Luxemburg, 18. Mai 2015 –
Das geplante Freihandels-Abkommen zwischen der EU und den USA dient den Interessen der Konzerne und nicht uns Bürger/innen. So lautet das Fazit der Studie „Freihandel - Einfallstor für die Agro-Gentechnik. Auswirkungen von CETA und TTIP auf die EU-Regelungen im Bereich der Landwirtschaft“, die der Autor der Studie, Dr. Christoph Then (1), heute in Luxemburg vorgestellt hat. Dr.
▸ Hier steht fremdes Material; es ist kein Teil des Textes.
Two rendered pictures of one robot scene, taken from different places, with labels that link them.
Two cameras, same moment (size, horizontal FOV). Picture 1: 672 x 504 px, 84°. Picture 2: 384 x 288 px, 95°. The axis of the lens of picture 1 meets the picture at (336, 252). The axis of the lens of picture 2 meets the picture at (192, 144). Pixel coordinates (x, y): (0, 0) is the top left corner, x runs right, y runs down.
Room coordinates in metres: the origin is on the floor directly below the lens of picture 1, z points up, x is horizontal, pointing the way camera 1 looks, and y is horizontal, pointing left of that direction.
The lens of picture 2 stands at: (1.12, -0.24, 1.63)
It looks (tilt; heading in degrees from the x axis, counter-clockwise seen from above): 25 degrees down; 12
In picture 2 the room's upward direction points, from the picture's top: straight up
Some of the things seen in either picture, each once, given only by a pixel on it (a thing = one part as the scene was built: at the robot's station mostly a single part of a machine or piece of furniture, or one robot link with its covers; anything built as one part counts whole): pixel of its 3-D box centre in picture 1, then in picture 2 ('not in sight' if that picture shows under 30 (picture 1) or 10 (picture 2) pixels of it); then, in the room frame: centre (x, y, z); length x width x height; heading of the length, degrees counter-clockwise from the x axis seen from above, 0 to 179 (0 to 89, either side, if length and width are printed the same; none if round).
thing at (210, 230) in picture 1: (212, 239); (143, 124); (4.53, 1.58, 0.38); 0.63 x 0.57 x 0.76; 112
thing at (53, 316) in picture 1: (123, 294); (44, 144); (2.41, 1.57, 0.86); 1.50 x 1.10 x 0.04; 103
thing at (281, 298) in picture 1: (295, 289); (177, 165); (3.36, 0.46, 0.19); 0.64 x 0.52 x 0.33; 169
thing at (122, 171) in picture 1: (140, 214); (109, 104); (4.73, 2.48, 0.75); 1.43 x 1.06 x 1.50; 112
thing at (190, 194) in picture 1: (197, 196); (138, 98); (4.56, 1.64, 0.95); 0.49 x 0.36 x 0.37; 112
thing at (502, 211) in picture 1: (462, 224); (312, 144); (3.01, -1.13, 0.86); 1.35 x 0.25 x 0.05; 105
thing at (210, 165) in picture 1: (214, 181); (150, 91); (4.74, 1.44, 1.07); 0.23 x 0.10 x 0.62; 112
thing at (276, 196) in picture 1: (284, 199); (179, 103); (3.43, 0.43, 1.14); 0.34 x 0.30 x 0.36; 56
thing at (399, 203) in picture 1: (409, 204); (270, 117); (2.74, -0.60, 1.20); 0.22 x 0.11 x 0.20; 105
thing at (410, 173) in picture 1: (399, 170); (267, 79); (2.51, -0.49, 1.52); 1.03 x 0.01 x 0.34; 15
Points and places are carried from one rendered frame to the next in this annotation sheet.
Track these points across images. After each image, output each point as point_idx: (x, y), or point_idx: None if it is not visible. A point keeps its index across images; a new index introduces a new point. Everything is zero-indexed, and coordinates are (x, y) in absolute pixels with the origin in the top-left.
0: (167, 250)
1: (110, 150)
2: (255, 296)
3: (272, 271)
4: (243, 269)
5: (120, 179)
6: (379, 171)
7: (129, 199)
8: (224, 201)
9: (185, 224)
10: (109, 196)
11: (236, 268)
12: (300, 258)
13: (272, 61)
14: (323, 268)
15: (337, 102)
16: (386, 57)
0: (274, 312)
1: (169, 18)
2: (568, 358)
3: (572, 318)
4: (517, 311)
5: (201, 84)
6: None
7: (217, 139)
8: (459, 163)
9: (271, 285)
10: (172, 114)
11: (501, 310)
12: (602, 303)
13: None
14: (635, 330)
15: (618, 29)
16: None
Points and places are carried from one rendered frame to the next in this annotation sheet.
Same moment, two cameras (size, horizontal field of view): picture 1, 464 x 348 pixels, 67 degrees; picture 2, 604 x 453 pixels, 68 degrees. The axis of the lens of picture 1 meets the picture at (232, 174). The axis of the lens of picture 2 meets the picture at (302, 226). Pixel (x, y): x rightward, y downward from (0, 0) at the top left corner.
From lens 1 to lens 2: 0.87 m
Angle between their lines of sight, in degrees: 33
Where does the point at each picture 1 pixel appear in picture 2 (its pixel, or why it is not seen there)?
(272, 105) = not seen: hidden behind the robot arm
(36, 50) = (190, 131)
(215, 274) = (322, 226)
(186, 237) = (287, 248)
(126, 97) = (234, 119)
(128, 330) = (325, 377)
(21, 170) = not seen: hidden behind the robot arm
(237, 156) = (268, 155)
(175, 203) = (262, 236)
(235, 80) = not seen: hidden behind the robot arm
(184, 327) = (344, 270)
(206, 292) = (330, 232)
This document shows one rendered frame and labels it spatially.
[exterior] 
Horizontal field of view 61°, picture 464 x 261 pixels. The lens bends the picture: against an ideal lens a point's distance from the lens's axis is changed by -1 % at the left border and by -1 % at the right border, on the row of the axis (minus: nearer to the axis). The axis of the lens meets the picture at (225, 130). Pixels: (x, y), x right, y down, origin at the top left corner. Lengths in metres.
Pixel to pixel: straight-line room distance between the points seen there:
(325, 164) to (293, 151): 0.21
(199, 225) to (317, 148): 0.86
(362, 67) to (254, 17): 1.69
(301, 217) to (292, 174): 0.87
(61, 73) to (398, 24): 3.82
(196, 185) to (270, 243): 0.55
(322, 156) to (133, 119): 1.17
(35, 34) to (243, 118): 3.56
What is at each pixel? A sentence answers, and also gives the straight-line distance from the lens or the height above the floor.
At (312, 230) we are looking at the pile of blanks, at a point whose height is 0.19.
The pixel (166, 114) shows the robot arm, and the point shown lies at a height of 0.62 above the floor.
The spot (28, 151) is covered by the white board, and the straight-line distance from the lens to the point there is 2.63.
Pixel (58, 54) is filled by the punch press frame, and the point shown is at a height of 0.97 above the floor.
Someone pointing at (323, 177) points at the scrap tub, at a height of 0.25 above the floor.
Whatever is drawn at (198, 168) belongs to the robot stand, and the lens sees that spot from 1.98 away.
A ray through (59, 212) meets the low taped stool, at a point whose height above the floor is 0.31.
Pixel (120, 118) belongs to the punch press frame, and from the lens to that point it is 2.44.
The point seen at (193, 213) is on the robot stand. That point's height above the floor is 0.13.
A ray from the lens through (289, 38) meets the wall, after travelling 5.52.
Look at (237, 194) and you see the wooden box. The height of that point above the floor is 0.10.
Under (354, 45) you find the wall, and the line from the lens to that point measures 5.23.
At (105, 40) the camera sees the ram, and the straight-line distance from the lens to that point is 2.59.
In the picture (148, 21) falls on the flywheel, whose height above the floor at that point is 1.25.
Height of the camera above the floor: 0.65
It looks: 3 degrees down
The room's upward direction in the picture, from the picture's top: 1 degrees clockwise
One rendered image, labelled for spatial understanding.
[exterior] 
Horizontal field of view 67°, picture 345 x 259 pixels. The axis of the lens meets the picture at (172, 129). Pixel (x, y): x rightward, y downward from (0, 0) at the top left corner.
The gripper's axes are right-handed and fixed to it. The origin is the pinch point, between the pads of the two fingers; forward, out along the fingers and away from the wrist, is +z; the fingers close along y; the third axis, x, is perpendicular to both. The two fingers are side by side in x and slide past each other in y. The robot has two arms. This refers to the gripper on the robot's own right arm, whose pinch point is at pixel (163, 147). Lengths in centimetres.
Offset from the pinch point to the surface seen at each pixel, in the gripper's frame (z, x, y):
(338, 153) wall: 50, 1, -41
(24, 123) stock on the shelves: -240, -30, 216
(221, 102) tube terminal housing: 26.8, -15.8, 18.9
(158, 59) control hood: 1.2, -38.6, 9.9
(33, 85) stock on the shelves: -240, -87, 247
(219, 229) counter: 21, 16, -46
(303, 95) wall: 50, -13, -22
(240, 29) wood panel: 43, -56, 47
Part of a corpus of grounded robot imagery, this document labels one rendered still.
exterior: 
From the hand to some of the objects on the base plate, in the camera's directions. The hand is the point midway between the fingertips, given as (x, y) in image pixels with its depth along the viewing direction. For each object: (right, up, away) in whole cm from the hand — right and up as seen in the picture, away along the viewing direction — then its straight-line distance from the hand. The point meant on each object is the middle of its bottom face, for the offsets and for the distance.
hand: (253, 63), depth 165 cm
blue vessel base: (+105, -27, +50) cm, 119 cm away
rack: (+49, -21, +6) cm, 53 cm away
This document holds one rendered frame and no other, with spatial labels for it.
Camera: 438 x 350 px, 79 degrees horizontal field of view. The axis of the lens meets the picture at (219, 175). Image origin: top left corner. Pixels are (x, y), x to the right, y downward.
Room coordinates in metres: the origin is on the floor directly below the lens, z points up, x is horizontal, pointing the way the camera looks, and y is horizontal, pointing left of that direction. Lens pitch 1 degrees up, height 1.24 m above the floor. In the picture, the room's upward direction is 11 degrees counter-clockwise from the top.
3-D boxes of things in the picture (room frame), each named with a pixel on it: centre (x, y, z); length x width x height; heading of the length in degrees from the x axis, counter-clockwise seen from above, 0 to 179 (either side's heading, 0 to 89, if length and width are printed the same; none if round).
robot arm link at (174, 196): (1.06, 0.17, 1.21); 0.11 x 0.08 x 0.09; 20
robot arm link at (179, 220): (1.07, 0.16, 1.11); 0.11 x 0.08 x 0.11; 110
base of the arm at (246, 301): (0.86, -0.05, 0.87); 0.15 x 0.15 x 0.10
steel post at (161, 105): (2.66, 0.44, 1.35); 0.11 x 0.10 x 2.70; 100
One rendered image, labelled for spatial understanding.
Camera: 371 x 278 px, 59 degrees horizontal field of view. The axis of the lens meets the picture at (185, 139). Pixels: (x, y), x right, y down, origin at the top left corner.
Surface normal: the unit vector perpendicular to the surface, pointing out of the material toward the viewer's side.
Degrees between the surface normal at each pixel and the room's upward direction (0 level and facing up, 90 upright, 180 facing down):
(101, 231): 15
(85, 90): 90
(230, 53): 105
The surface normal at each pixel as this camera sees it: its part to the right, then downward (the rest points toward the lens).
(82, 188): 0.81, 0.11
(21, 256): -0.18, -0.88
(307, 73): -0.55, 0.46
Then kommt in seiner Studie zu dem Ergebnis, dass es im Rahmen der geplanten Freihandelsabkommen der EU mit den USA (TTIP) und Kanada (CETA) entgegen den öffentlichen Verlautbarungen aus Brüssel sehr wohl beabsichtigt ist, die Standards für Umwelt- und Verbraucherschutz im Bereich der Agro-Gentechnik abzusenken.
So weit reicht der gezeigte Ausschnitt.